Truly onerous gun control came to fruition only in a minority of jurisdictions, predominantly those run by Democrat machines. The District of Columbia enacted a registration requirement for all handguns in 1976, then closed the registry so that all guns not on the books could never be lawfully owned in the District. Chicago followed suit in 1983. With each failure of gun control, the rejoinder was to do it again, this time with feeling.

Since the Heller case invalidated the District of Columbia’s handgun ban two years ago, Chicago has served as the gun-control capital of the United States. Not coincidentally, Chicago is a dangerous place to live. Two weekends ago, 52 people were shot, eight fatally. Local politicians frequently ponder calling out the National Guard to patrol Chicago’s streets.

Three times in the last month, Chicago residents have defended their homes or businesses with “illegal” guns. In the first, an 80-year-old Navy veteran killed a felon who broke into his home. In the second, a man shot and wounded a fugitive who burst into the man’s home while running from the police. In the third, the owner of a pawn shop killed one of three robbers in self-defense, sending the other two running.

The Illinois legislature, confronted with clearly justified shootings like these before, created an affirmative defense for those who violate local gun bans when unregistered guns are used in self-defense. Then–state senator Barack Obama voted against this law, which passed by an overwhelming majority and over then-governor Rod Blagojevich’s veto.

In passing this exception, Illinois recognized the basic injustice of the Chicago gun ban. Otherwise law-abiding citizens are victimized at a high rate. Chicagoans cannot depend on the police to defend them, cannot sue the city because the law protects officials from liability for failure to protect them, and are barred from effective means of self-defense.

Now that the Supreme Court has spoken, the de facto ban against self-defense will be overturned and Chicagoans will not have to rely on the discretion of prosecutors and the benevolence of legislators to affirm their inalienable right to self-defense.

Advocates of gun control will not be swayed by the Supreme Court’s holding in McDonald. No matter the evidence, the rallying cry will continue: If gun control “saves just one life” it will be worth it. This plea ignores the irony of crusading for individual safety by disarming all of society. That logic can now be squarely turned on the advocates of gun control. If it saves just one life — or many, since jurisdictions with more legally owned (and carried) guns tend to have less violent crime — we should create a sensible legal framework for gun ownership that does not hamper the right of individuals to exercise self-defense.

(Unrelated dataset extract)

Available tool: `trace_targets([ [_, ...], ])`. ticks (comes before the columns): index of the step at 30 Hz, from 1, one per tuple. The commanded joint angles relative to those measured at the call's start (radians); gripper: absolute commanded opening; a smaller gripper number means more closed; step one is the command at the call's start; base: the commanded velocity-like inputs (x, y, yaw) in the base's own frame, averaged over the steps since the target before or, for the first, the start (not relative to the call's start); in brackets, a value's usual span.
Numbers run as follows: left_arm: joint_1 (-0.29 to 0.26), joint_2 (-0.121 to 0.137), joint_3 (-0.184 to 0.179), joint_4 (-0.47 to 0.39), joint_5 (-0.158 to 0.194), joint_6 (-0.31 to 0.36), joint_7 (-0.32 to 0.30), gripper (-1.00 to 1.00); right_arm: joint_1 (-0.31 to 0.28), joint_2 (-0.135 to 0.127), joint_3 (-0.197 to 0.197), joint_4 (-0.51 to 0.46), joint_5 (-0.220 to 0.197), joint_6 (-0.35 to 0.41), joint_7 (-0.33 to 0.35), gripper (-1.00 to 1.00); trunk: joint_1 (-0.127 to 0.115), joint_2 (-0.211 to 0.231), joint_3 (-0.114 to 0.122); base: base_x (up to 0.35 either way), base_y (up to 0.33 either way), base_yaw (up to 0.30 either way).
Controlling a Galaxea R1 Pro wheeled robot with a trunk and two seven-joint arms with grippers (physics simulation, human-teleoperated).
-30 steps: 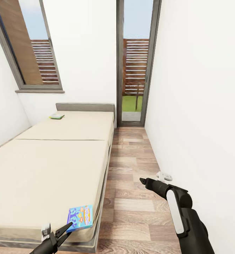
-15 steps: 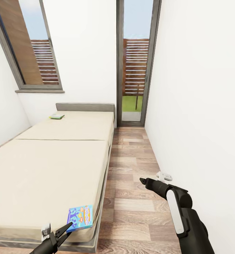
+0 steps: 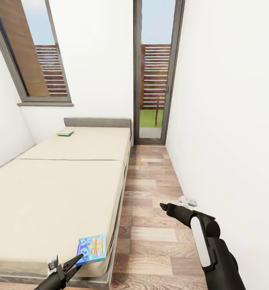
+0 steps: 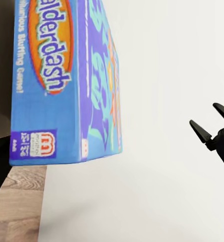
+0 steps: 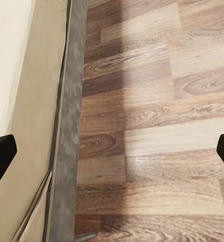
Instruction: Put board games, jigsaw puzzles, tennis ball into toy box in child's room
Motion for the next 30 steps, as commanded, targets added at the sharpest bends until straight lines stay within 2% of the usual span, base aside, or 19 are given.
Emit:
trace_targets([
  [1, -0.001, 0.000, 0.004, 0.000, 0.002, 0.006, -0.002, 1.00, -0.001, 0.001, -0.002, -0.001, -0.002, 0.005, 0.002, 1.00, 0.000, 0.000, -0.001, 0.058, 0.000, 0.000],
  [30, -0.001, 0.000, 0.004, 0.000, 0.002, 0.006, -0.003, 1.00, -0.001, 0.001, -0.002, -0.001, -0.002, 0.005, 0.002, 1.00, 0.000, 0.000, -0.001, 0.007, 0.000, 0.000],
])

A generation from now, legal and policy discussions will look back and see gun control for the sham that it has always been. The real shame is that it took decades of political action, millions of dollars in litigation, and thousands of lives lost to end the preposterous idea that governments can reduce the number of victims of violent crime by first taking away their means of resistance.

– David Rittgers is an attorney and legal policy analyst at the Cato Institute.